MATERIAL PROVIDED:
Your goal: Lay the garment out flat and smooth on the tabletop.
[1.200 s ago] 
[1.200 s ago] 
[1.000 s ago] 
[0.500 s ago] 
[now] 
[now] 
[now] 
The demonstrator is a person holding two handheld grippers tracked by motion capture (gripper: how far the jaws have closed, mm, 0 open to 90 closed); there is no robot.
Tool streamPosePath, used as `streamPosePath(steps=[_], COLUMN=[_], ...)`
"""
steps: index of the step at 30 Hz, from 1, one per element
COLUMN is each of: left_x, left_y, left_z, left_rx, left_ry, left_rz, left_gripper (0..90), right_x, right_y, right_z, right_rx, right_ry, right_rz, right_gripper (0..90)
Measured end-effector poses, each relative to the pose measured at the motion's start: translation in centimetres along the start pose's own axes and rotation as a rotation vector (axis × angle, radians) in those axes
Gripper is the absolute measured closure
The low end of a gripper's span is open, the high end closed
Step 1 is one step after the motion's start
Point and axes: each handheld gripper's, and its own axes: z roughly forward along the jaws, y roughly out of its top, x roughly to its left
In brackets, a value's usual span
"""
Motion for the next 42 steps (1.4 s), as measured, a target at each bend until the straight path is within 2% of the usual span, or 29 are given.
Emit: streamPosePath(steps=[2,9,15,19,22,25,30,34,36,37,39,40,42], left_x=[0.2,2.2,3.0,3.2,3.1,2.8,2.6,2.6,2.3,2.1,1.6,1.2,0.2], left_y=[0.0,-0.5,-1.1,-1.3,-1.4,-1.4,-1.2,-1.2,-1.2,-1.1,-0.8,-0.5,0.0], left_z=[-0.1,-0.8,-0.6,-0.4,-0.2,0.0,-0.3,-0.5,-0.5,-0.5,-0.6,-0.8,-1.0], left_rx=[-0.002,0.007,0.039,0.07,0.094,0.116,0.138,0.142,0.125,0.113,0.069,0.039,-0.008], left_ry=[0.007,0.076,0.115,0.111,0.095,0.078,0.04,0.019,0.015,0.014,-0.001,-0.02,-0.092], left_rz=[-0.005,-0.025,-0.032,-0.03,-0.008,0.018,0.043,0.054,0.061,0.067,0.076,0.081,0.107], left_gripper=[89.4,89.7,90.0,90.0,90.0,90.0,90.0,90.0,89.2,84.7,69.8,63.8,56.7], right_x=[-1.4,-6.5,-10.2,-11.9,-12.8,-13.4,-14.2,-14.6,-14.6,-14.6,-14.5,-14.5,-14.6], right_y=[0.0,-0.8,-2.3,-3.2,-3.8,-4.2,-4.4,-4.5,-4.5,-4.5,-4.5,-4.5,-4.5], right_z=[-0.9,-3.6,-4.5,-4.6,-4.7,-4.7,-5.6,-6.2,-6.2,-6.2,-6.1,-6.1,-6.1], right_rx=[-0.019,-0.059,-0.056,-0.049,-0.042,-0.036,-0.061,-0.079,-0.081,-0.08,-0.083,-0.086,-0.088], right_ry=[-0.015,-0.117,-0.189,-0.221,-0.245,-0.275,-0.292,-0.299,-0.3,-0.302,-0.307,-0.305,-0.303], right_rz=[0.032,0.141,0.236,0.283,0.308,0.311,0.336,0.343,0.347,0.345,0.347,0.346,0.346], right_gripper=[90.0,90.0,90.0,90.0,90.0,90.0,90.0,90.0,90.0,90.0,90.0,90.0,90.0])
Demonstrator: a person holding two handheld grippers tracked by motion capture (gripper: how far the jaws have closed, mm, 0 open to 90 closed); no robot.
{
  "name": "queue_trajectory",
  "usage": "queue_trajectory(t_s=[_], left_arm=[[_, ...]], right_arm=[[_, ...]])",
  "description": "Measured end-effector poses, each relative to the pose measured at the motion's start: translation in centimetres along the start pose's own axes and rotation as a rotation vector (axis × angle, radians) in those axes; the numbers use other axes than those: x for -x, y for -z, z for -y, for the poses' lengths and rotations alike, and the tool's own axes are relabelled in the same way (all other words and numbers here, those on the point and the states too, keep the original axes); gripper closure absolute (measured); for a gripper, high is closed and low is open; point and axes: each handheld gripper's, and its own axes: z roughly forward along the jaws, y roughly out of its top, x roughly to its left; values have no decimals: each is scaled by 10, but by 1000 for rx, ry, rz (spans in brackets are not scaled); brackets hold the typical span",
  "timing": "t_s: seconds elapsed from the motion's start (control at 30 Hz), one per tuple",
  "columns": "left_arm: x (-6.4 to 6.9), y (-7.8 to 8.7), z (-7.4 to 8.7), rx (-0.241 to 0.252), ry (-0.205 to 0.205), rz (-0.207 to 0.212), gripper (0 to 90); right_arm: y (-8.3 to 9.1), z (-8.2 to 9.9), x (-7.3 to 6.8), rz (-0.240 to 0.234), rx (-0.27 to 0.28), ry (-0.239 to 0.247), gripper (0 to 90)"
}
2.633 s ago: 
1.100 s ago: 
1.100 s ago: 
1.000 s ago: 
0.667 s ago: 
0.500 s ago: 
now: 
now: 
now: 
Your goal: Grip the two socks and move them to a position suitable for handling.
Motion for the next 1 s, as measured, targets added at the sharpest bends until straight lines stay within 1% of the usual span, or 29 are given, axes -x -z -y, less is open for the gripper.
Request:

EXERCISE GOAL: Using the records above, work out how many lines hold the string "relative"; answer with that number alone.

OUTPUT FOR THIS EXERCISE: 2